* Task objective: Transcribe all of the data, leaving nothing out and changing nothing.

---+---

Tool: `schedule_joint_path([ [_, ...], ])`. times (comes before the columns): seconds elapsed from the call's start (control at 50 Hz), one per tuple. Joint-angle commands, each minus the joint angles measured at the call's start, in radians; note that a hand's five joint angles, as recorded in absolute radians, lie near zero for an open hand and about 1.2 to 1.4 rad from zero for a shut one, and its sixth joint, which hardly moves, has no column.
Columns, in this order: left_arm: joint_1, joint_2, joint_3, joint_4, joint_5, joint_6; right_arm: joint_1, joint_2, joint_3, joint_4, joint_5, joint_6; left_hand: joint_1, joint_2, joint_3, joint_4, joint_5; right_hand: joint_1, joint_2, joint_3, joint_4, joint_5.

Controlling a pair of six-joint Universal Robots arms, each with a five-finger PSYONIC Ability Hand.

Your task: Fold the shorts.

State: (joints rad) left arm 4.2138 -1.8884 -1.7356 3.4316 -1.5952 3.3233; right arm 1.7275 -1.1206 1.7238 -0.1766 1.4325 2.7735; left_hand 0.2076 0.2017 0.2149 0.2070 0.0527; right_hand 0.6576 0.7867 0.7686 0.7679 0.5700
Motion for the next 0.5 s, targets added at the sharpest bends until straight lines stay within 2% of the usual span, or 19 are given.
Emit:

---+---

* Solution to this problem:
Tool: `schedule_joint_path([ [_, ...], ])`. times (comes before the columns): seconds elapsed from the call's start (control at 50 Hz), one per tuple. Joint-angle commands, each minus the joint angles measured at the call's start, in radians; note that a hand's five joint angles, as recorded in absolute radians, lie near zero for an open hand and about 1.2 to 1.4 rad from zero for a shut one, and its sixth joint, which hardly moves, has no column.
Columns, in this order: left_arm: joint_1, joint_2, joint_3, joint_4, joint_5, joint_6; right_arm: joint_1, joint_2, joint_3, joint_4, joint_5, joint_6; left_hand: joint_1, joint_2, joint_3, joint_4, joint_5; right_hand: joint_1, joint_2, joint_3, joint_4, joint_5.

Controlling a pair of six-joint Universal Robots arms, each with a five-finger PSYONIC Ability Hand.

Your task: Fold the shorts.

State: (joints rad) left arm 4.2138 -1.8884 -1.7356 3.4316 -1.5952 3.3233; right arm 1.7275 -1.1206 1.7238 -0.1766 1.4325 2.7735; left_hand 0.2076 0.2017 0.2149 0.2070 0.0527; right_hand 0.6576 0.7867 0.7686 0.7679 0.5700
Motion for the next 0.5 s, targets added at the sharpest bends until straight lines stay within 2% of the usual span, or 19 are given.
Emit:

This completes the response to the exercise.